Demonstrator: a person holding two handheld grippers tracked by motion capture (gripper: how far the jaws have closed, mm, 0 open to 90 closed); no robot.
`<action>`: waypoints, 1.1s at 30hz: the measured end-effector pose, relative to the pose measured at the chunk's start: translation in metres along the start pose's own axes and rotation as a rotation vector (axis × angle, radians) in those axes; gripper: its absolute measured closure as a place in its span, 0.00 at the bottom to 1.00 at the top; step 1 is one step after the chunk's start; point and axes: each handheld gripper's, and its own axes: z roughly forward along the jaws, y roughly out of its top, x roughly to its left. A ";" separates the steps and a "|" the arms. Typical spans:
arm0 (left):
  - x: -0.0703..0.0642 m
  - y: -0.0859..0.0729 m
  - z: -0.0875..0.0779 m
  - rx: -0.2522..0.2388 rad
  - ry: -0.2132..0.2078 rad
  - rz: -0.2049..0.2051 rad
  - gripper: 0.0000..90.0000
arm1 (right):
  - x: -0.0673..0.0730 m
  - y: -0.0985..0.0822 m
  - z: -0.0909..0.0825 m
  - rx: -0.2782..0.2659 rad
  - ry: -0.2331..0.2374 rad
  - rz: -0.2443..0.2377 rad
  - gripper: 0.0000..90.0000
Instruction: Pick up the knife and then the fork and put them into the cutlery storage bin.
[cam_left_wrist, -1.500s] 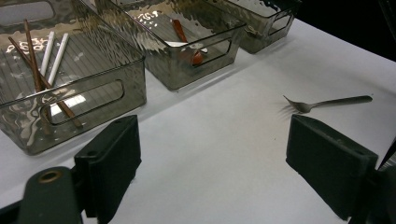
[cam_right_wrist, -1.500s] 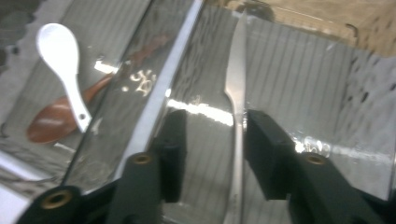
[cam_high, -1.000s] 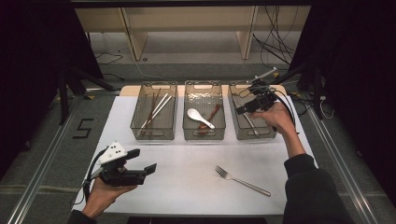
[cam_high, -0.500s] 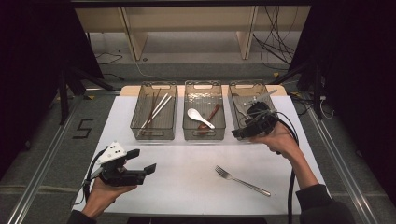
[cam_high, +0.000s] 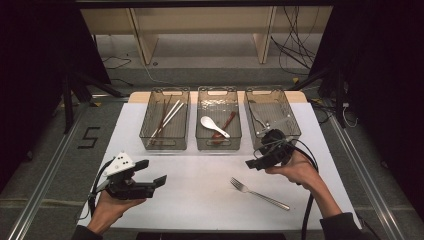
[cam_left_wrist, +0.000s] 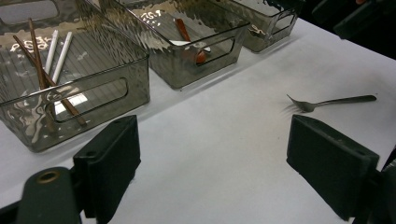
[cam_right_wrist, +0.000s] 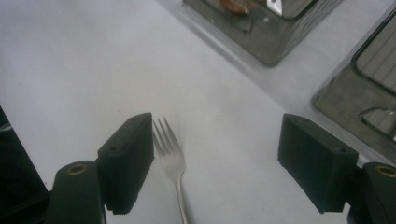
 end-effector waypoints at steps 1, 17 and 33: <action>0.000 0.000 0.000 0.002 -0.001 0.001 0.19 | 0.002 -0.001 0.001 0.011 0.001 -0.004 0.31; 0.000 0.000 0.000 0.000 -0.003 0.001 0.18 | 0.013 -0.027 0.027 0.180 0.009 -0.051 0.40; -0.001 0.000 -0.001 0.003 -0.006 0.001 0.18 | 0.020 -0.046 0.047 0.311 0.010 -0.087 0.61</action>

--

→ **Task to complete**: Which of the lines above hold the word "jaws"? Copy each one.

→ **Problem solution**:
Demonstrator: a person holding two handheld grippers tracked by motion capture (gripper: how far the jaws have closed, mm, 0 open to 90 closed); no robot.
`<action>`: waypoints, 1.1s at 30hz: the measured end-effector pose, relative to the pose measured at the chunk's start: translation in metres along the start pose's own axes and rotation as a rotation vector (axis × angle, radians) in those axes; gripper: its absolute measured closure as a place in its span, 0.00 at the bottom to 1.00 at the top; step 1 is one step after the chunk's start; point and axes: each handheld gripper's, and its own axes: z roughly forward along the jaws, y roughly out of its top, x roughly to its left. A ";" separates the steps and a "|" the arms. Typical spans:

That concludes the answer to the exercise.